Sabato scorso, 30 settembre, dieci giovani della comunità, tra cui tre ragazze madri, hanno terminato il programma terapeutico per tornare alle loro famiglie dopo alcuni anni di percorso.
«Noi adulti abbiamo tante colpe nei confronti dei ragazzi, perché non abbiamo fatto quanto nelle nostre possibilità. Lo dico per ognuno di noi, ma soprattutto per le autorità» ha detto il vescovo durante l’omelia. «Di questo – ha poi aggiunto – ci verrà chiesto conto nel giorno del giudizio».
«Non è vero che il fenomeno delle dipendenze non si possa arginare, ne sono convinto e don
Egidio Smacchia lo sapeva bene» ha detto Ruzza ricordando il fondatore della Comunità Il Ponte.
«Ha posto un germe – ha ricordato il presule – per dire che di fronte a un dramma si può dare un segno di speranza. Quella di don Egidio è una grande profezia che fa onore a questa città e a questa Chiesa. Ciò non toglie le responsabilità sociali e istituzionali che ci sono dietro».
Monsignor Ruzza ha annunciato l’impegno della diocesi verso il mondo giovanile, così come emerso dal cammino sinodale,in particolare con la realizzazione di alcune unità di strada per giovani a rischio, che verranno sperimentate prima nella città di Ladispoli e poi anche a Civitavecchia. Il 16 novembre, inoltre, su questo tema si confronteranno le due diocesi unite insieme ad esperti in un convegno a Ladispoli.
«Gesù – ha detto il vescovo rivolgendosi ai giovani della comunità – si offre e con il suo sacrificio distrugge il potere della morte e riapre la speranza per tutti, da cui nessuno è escluso».
«Chi pensa di escludere qualcuno – ha sottolineato -, non ha capito il Vangelo. Tutti possiamo essere accolti, incontrati e salvati nel rapporto forte e personale con la Parola di Dio».
«Oggi – ha concluso Ruzza -ascoltiamo storie di vite belle che con un programma sono state riportate alla speranza: in quel progetto c’è anche la Parola di Dio nella sua traduzione concreta che è l’amore».

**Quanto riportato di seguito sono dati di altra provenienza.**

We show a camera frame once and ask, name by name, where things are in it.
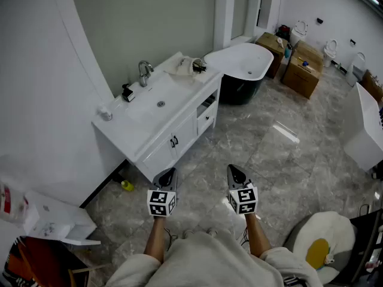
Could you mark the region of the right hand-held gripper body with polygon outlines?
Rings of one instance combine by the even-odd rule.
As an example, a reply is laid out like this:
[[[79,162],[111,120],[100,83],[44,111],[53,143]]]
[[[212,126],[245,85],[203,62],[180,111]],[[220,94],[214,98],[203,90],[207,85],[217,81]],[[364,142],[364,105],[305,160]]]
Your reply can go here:
[[[227,166],[228,200],[237,215],[255,213],[259,195],[252,177],[242,167],[229,164]]]

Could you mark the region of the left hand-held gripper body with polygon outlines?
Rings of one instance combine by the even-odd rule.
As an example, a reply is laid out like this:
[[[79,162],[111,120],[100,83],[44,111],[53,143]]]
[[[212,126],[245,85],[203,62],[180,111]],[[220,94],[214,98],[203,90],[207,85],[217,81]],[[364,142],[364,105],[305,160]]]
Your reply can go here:
[[[168,217],[177,205],[178,171],[168,168],[157,174],[147,191],[147,207],[151,216]]]

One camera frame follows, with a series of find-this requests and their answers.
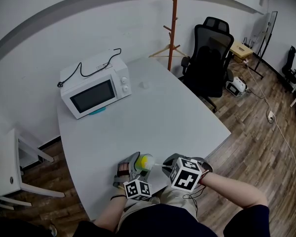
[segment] white microwave
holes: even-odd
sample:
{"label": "white microwave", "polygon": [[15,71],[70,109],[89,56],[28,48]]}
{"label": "white microwave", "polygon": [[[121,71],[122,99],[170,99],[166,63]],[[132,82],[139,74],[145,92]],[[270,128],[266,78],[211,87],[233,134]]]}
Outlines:
{"label": "white microwave", "polygon": [[[83,75],[102,69],[114,54],[114,51],[101,53],[82,61]],[[60,81],[69,78],[76,68],[77,64],[74,64],[63,69]],[[105,69],[89,77],[83,77],[77,70],[60,92],[69,110],[79,119],[132,93],[128,68],[119,56],[115,56]]]}

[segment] white cable
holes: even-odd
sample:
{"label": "white cable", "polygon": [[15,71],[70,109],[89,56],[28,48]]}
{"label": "white cable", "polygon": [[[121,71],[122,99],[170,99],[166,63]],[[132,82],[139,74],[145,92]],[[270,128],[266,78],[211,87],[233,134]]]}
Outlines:
{"label": "white cable", "polygon": [[[249,69],[248,63],[245,63],[245,64],[247,65],[247,68],[248,68],[248,71],[249,71],[251,77],[253,78],[253,80],[255,81],[255,83],[257,84],[257,86],[259,87],[261,93],[262,93],[263,96],[264,96],[265,101],[267,102],[267,104],[268,104],[268,106],[269,106],[269,108],[270,108],[270,111],[272,112],[272,108],[271,108],[271,106],[270,106],[270,104],[269,104],[267,98],[265,97],[265,94],[263,93],[263,91],[261,90],[259,84],[257,83],[257,81],[255,80],[255,78],[253,77],[253,75],[252,75],[251,72],[250,72],[250,69]],[[295,158],[295,155],[294,155],[294,153],[293,153],[293,151],[292,151],[290,145],[288,144],[287,140],[285,139],[284,134],[282,133],[281,128],[278,126],[278,124],[277,124],[277,122],[276,122],[276,116],[275,116],[274,113],[273,113],[273,116],[274,116],[274,121],[275,121],[275,124],[276,124],[277,128],[280,130],[280,133],[281,133],[282,137],[284,138],[284,141],[286,142],[287,146],[290,148],[290,150],[291,150],[291,152],[292,152],[292,155],[293,155],[293,158],[294,158],[294,162],[295,162],[295,166],[296,166],[296,158]]]}

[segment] coat rack
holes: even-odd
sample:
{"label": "coat rack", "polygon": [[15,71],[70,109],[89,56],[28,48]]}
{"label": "coat rack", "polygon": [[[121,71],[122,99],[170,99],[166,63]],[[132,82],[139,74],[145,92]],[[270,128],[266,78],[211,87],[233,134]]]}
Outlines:
{"label": "coat rack", "polygon": [[[184,54],[183,52],[178,50],[178,47],[180,47],[180,45],[175,46],[174,45],[174,34],[175,34],[175,30],[176,30],[176,21],[178,20],[177,17],[177,4],[178,4],[178,0],[172,0],[173,1],[173,9],[172,9],[172,25],[171,28],[167,27],[167,26],[163,26],[165,29],[169,30],[169,36],[170,36],[170,44],[166,45],[164,49],[159,50],[155,53],[153,53],[152,55],[150,55],[149,57],[169,57],[169,61],[168,61],[168,70],[171,70],[171,62],[172,62],[172,57],[184,57],[187,55]],[[156,56],[159,53],[162,53],[165,50],[169,49],[169,55],[166,56]],[[173,50],[177,51],[179,54],[181,54],[180,56],[173,56]]]}

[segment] bracelet
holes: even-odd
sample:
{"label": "bracelet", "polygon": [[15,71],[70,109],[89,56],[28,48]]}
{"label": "bracelet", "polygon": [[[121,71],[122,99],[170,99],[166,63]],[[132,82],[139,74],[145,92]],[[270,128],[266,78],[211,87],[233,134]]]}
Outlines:
{"label": "bracelet", "polygon": [[202,185],[202,179],[209,173],[209,170],[205,170],[204,173],[201,175],[201,178],[199,179],[198,183]]}
{"label": "bracelet", "polygon": [[111,197],[111,200],[112,200],[113,198],[118,198],[118,197],[127,197],[127,196],[126,196],[126,195],[123,195],[123,194],[114,195],[114,196]]}

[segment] electrical outlet
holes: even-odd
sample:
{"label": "electrical outlet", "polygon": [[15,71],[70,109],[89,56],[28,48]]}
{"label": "electrical outlet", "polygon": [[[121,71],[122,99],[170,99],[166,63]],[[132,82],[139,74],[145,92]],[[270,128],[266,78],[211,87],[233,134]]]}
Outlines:
{"label": "electrical outlet", "polygon": [[267,116],[267,119],[268,119],[269,121],[274,120],[274,113],[270,111],[269,114],[268,114],[268,116]]}

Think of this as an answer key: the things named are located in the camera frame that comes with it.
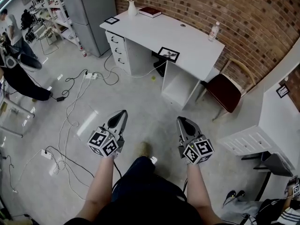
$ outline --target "red chair seat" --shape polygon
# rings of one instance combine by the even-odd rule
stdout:
[[[241,93],[238,88],[223,74],[211,79],[205,88],[230,113],[238,105]]]

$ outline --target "drawer handle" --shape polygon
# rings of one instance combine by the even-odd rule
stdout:
[[[118,62],[119,63],[122,63],[122,64],[125,64],[125,62],[120,62],[121,58],[118,58]]]
[[[115,41],[113,40],[113,38],[114,38],[114,37],[112,37],[112,39],[111,39],[112,42],[114,42],[114,43],[119,43],[119,42],[115,42]]]
[[[117,52],[117,49],[118,49],[118,48],[116,48],[114,51],[115,51],[116,53],[118,53],[118,54],[122,54],[121,52]]]

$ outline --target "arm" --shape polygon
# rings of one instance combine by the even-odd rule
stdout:
[[[281,214],[287,209],[290,207],[291,205],[291,200],[293,199],[293,188],[290,187],[289,188],[289,191],[287,193],[287,199],[285,200],[285,204],[283,205],[283,208],[282,208],[282,211],[281,211]]]
[[[199,165],[187,165],[187,202],[195,207],[205,225],[223,223],[214,213]]]
[[[0,79],[3,77],[3,75],[4,75],[4,71],[2,70],[2,68],[0,68]]]
[[[101,159],[86,196],[86,201],[77,214],[77,218],[84,218],[92,222],[100,210],[110,203],[113,187],[113,159],[113,156]]]
[[[15,32],[13,25],[9,26],[9,31],[10,31],[10,36],[11,36],[11,37],[9,37],[9,39],[13,40],[14,32]]]

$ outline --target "person in white shirt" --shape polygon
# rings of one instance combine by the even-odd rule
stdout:
[[[30,46],[25,42],[21,30],[18,28],[15,21],[15,16],[12,14],[8,15],[7,9],[3,9],[0,13],[0,19],[5,22],[7,27],[7,35],[11,41],[11,45],[14,49],[28,56],[37,59]]]

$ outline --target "wooden chair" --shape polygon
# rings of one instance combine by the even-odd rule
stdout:
[[[241,94],[239,89],[227,77],[223,75],[225,69],[230,65],[231,62],[238,65],[246,74],[249,75],[251,79],[251,84],[243,90],[243,95]],[[253,74],[243,63],[236,59],[230,58],[226,65],[222,68],[220,74],[215,76],[209,82],[202,81],[201,84],[205,88],[197,98],[197,100],[203,97],[205,92],[208,91],[227,112],[232,113],[237,107],[241,97],[244,96],[252,87],[254,87],[256,85],[256,82]]]

Durante la cerimonia di graduazione, al termine della Messa, i dieci ragazzi insieme agli operatori e ai volontari hanno testimoniato il loro percorso.È stato il presidente della Comunità, l’avvocato Pietro Messina, a spiegare il significato della cerimonia. «È una manifestazione fortemente voluta da don Egidio per fare rientrare i ragazzi alla vita familiare e a quella cittadina dalla porta principale, come giovani coraggiosi che sono riusciti a superare una prova difficile. Noi intendiamo continuare in questo progetto che ci caratterizza». Per tutti i graduati c’è stato il dono di un orologio, per riflettere sull’uso del tempo e sulle scelte future. «Cerco di non pensare mai a quello che ero prima della comunità – ha detto una delle ragazze che hanno terminato il percorso -, un vuoto incolmabile e la ricerca continua di qualcosa con cui riempirlo. Per questo mi sono approcciata subito alle sostanze: a dodici anni gi
fumavo canne e mi sballavo con l’alcool. Ho continuato altri tre anni a sfidare la morte per sentirmi viva, prima di essere portata in comunità».
I graduati sono stati accompagnati sull’altare da operatori e volontari, ognuno con quello che è stato il loro punto di riferimento in questi anni, figura che ha svolto un ruolo fondamentale nel riavvicinamento
con la famiglia di origine.«Sono stati quella persona amica che a volte è mancata» ha detto Erica, una delle giovani mamme che ha terminato il programma Coccinella. «Grazie al loro ho iniziato a capire cosa vuol dire proteggere e cosa vuol dire invece difendersi».
Laura, una delle operatrici della comunità, ha ricordato cosa caratterizza il programma del Ponte: «Insieme si può, diceva donEgidio, e questo mi ha fatto appassionare a questo lavoro».